#### [Task description]
Output only the lines below that start at the line containing "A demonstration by" and end at the line containing "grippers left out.", with both ends kept.

Segment Open

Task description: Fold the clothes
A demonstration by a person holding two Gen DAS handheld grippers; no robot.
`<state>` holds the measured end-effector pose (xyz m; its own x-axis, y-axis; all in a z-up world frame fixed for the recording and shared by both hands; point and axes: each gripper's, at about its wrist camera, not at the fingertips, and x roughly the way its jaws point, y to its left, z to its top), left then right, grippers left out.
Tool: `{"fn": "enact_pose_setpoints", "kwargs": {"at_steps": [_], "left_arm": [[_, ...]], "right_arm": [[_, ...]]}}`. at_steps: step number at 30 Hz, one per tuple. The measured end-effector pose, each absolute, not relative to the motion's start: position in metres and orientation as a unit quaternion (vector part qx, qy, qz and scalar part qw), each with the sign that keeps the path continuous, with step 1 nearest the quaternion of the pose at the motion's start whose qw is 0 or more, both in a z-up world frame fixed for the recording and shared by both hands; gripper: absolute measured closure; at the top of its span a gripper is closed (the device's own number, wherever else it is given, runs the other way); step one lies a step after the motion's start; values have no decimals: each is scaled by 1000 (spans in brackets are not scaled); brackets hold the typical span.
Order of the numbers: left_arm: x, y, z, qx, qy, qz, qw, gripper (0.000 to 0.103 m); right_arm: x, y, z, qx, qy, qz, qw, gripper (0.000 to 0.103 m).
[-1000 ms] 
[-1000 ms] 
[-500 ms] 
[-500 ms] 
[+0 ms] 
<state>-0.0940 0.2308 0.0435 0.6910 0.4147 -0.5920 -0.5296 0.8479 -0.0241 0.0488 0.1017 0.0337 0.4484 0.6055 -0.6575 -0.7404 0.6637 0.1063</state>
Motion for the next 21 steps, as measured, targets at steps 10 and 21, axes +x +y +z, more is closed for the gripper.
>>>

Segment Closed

#### [Solved exercise]
A demonstration by a person holding two Gen DAS handheld grippers; no robot.
`<state>` holds the measured end-effector pose (xyz m; its own x-axis, y-axis; all in a z-up world frame fixed for the recording and shared by both hands; point and axes: each gripper's, at about its wrist camera, not at the fingertips, and x roughly the way its jaws point, y to its left, z to its top), left then right, grippers left out.

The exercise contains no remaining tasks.